## [Task instructions]
Print the complete set of entries exactly.

Data items:
------------------------------------------------

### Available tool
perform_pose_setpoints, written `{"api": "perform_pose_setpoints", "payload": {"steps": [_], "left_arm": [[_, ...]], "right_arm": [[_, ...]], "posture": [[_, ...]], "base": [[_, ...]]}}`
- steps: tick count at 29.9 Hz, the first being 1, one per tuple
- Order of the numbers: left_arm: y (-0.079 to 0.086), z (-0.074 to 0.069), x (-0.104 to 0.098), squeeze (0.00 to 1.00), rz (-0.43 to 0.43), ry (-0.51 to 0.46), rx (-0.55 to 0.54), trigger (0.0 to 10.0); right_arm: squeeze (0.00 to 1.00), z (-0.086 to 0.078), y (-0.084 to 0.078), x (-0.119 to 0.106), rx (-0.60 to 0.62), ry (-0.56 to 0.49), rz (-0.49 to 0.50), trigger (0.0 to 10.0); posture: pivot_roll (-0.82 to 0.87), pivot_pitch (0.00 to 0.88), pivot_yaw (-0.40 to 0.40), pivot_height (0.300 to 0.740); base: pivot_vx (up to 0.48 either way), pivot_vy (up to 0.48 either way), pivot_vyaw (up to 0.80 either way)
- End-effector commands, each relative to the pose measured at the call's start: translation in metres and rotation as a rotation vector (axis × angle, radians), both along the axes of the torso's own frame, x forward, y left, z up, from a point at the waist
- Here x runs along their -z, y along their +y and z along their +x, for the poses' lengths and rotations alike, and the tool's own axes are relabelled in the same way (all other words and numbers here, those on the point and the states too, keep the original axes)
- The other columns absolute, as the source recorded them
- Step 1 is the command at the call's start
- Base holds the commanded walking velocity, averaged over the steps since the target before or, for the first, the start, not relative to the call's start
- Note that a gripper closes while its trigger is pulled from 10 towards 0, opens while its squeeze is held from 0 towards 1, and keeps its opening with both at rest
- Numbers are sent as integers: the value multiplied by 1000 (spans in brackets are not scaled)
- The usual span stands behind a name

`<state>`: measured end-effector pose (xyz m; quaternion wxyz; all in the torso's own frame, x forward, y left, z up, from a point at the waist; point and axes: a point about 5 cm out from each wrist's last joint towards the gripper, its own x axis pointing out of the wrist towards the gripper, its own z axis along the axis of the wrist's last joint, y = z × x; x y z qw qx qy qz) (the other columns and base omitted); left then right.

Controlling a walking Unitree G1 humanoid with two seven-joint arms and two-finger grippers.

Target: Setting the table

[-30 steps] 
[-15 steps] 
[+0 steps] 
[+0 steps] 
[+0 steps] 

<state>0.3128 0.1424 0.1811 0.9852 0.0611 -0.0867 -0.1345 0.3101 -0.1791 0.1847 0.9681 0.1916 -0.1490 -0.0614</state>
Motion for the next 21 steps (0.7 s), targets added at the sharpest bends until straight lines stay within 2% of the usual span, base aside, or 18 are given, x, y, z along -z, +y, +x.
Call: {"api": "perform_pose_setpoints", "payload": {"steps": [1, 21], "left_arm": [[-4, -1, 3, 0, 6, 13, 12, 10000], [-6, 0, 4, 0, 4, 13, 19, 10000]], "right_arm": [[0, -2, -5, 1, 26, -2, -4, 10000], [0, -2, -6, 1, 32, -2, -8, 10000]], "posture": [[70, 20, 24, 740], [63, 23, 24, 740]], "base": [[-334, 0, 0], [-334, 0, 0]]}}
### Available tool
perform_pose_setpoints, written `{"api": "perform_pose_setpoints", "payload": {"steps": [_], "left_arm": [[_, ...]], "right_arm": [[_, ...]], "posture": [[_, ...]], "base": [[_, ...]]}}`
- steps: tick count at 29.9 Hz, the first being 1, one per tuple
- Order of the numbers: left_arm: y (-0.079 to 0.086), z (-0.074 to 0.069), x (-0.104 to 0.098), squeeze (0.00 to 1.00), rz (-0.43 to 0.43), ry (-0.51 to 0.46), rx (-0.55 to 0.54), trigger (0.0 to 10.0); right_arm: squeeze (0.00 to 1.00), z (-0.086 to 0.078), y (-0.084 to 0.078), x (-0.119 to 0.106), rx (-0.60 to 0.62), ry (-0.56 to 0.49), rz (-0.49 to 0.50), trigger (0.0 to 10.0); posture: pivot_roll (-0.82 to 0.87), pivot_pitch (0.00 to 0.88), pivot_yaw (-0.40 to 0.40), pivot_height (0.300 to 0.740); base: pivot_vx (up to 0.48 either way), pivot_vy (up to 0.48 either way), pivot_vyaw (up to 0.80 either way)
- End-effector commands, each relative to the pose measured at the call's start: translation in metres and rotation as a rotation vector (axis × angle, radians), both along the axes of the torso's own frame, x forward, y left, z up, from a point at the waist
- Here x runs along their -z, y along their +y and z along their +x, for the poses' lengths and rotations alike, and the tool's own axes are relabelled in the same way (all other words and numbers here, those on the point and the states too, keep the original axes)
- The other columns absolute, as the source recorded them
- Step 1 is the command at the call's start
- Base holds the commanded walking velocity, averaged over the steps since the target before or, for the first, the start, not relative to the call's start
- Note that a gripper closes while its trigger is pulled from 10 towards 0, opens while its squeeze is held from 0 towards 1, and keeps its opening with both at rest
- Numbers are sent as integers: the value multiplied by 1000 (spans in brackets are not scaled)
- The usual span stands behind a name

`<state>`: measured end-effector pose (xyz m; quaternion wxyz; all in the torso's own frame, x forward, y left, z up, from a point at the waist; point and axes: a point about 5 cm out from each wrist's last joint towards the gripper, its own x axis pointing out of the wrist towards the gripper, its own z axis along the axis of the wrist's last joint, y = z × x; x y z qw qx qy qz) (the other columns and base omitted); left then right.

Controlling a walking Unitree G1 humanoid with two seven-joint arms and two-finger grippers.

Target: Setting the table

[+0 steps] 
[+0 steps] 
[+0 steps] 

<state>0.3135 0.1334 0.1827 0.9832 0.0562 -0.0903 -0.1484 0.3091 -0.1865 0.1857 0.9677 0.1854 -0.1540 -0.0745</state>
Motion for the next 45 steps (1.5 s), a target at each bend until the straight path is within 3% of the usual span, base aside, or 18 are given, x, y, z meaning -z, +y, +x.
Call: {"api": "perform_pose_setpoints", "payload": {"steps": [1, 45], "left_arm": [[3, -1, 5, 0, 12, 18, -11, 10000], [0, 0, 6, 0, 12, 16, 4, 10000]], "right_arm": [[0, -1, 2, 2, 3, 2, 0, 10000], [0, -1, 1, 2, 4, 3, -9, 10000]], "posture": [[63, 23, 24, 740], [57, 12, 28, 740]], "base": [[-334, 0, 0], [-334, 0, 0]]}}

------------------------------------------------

## [Answer box]
### Available tool
perform_pose_setpoints, written `{"api": "perform_pose_setpoints", "payload": {"steps": [_], "left_arm": [[_, ...]], "right_arm": [[_, ...]], "posture": [[_, ...]], "base": [[_, ...]]}}`
- steps: tick count at 29.9 Hz, the first being 1, one per tuple
- Order of the numbers: left_arm: y (-0.079 to 0.086), z (-0.074 to 0.069), x (-0.104 to 0.098), squeeze (0.00 to 1.00), rz (-0.43 to 0.43), ry (-0.51 to 0.46), rx (-0.55 to 0.54), trigger (0.0 to 10.0); right_arm: squeeze (0.00 to 1.00), z (-0.086 to 0.078), y (-0.084 to 0.078), x (-0.119 to 0.106), rx (-0.60 to 0.62), ry (-0.56 to 0.49), rz (-0.49 to 0.50), trigger (0.0 to 10.0); posture: pivot_roll (-0.82 to 0.87), pivot_pitch (0.00 to 0.88), pivot_yaw (-0.40 to 0.40), pivot_height (0.300 to 0.740); base: pivot_vx (up to 0.48 either way), pivot_vy (up to 0.48 either way), pivot_vyaw (up to 0.80 either way)
- End-effector commands, each relative to the pose measured at the call's start: translation in metres and rotation as a rotation vector (axis × angle, radians), both along the axes of the torso's own frame, x forward, y left, z up, from a point at the waist
- Here x runs along their -z, y along their +y and z along their +x, for the poses' lengths and rotations alike, and the tool's own axes are relabelled in the same way (all other words and numbers here, those on the point and the states too, keep the original axes)
- The other columns absolute, as the source recorded them
- Step 1 is the command at the call's start
- Base holds the commanded walking velocity, averaged over the steps since the target before or, for the first, the start, not relative to the call's start
- Note that a gripper closes while its trigger is pulled from 10 towards 0, opens while its squeeze is held from 0 towards 1, and keeps its opening with both at rest
- Numbers are sent as integers: the value multiplied by 1000 (spans in brackets are not scaled)
- The usual span stands behind a name

`<state>`: measured end-effector pose (xyz m; quaternion wxyz; all in the torso's own frame, x forward, y left, z up, from a point at the waist; point and axes: a point about 5 cm out from each wrist's last joint towards the gripper, its own x axis pointing out of the wrist towards the gripper, its own z axis along the axis of the wrist's last joint, y = z × x; x y z qw qx qy qz) (the other columns and base omitted); left then right.

Controlling a walking Unitree G1 humanoid with two seven-joint arms and two-finger grippers.

Target: Setting the table

[-30 steps] 
[-15 steps] 
[+0 steps] 
[+0 steps] 
[+0 steps] 

<state>0.3128 0.1424 0.1811 0.9852 0.0611 -0.0867 -0.1345 0.3101 -0.1791 0.1847 0.9681 0.1916 -0.1490 -0.0614</state>
Motion for the next 21 steps (0.7 s), targets added at the sharpest bends until straight lines stay within 2% of the usual span, base aside, or 18 are given, x, y, z along -z, +y, +x.
Call: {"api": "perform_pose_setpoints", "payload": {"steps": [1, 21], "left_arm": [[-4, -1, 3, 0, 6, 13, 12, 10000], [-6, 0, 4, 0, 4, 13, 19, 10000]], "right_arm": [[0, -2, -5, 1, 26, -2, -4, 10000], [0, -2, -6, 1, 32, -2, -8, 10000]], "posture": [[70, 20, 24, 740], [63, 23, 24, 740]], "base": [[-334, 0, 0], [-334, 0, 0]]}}
### Available tool
perform_pose_setpoints, written `{"api": "perform_pose_setpoints", "payload": {"steps": [_], "left_arm": [[_, ...]], "right_arm": [[_, ...]], "posture": [[_, ...]], "base": [[_, ...]]}}`
- steps: tick count at 29.9 Hz, the first being 1, one per tuple
- Order of the numbers: left_arm: y (-0.079 to 0.086), z (-0.074 to 0.069), x (-0.104 to 0.098), squeeze (0.00 to 1.00), rz (-0.43 to 0.43), ry (-0.51 to 0.46), rx (-0.55 to 0.54), trigger (0.0 to 10.0); right_arm: squeeze (0.00 to 1.00), z (-0.086 to 0.078), y (-0.084 to 0.078), x (-0.119 to 0.106), rx (-0.60 to 0.62), ry (-0.56 to 0.49), rz (-0.49 to 0.50), trigger (0.0 to 10.0); posture: pivot_roll (-0.82 to 0.87), pivot_pitch (0.00 to 0.88), pivot_yaw (-0.40 to 0.40), pivot_height (0.300 to 0.740); base: pivot_vx (up to 0.48 either way), pivot_vy (up to 0.48 either way), pivot_vyaw (up to 0.80 either way)
- End-effector commands, each relative to the pose measured at the call's start: translation in metres and rotation as a rotation vector (axis × angle, radians), both along the axes of the torso's own frame, x forward, y left, z up, from a point at the waist
- Here x runs along their -z, y along their +y and z along their +x, for the poses' lengths and rotations alike, and the tool's own axes are relabelled in the same way (all other words and numbers here, those on the point and the states too, keep the original axes)
- The other columns absolute, as the source recorded them
- Step 1 is the command at the call's start
- Base holds the commanded walking velocity, averaged over the steps since the target before or, for the first, the start, not relative to the call's start
- Note that a gripper closes while its trigger is pulled from 10 towards 0, opens while its squeeze is held from 0 towards 1, and keeps its opening with both at rest
- Numbers are sent as integers: the value multiplied by 1000 (spans in brackets are not scaled)
- The usual span stands behind a name

`<state>`: measured end-effector pose (xyz m; quaternion wxyz; all in the torso's own frame, x forward, y left, z up, from a point at the waist; point and axes: a point about 5 cm out from each wrist's last joint towards the gripper, its own x axis pointing out of the wrist towards the gripper, its own z axis along the axis of the wrist's last joint, y = z × x; x y z qw qx qy qz) (the other columns and base omitted); left then right.

Controlling a walking Unitree G1 humanoid with two seven-joint arms and two-finger grippers.

Target: Setting the table

[+0 steps] 
[+0 steps] 
[+0 steps] 

<state>0.3135 0.1334 0.1827 0.9832 0.0562 -0.0903 -0.1484 0.3091 -0.1865 0.1857 0.9677 0.1854 -0.1540 -0.0745</state>
Motion for the next 45 steps (1.5 s), a target at each bend until the straight path is within 3% of the usual span, base aside, or 18 are given, x, y, z meaning -z, +y, +x.
Call: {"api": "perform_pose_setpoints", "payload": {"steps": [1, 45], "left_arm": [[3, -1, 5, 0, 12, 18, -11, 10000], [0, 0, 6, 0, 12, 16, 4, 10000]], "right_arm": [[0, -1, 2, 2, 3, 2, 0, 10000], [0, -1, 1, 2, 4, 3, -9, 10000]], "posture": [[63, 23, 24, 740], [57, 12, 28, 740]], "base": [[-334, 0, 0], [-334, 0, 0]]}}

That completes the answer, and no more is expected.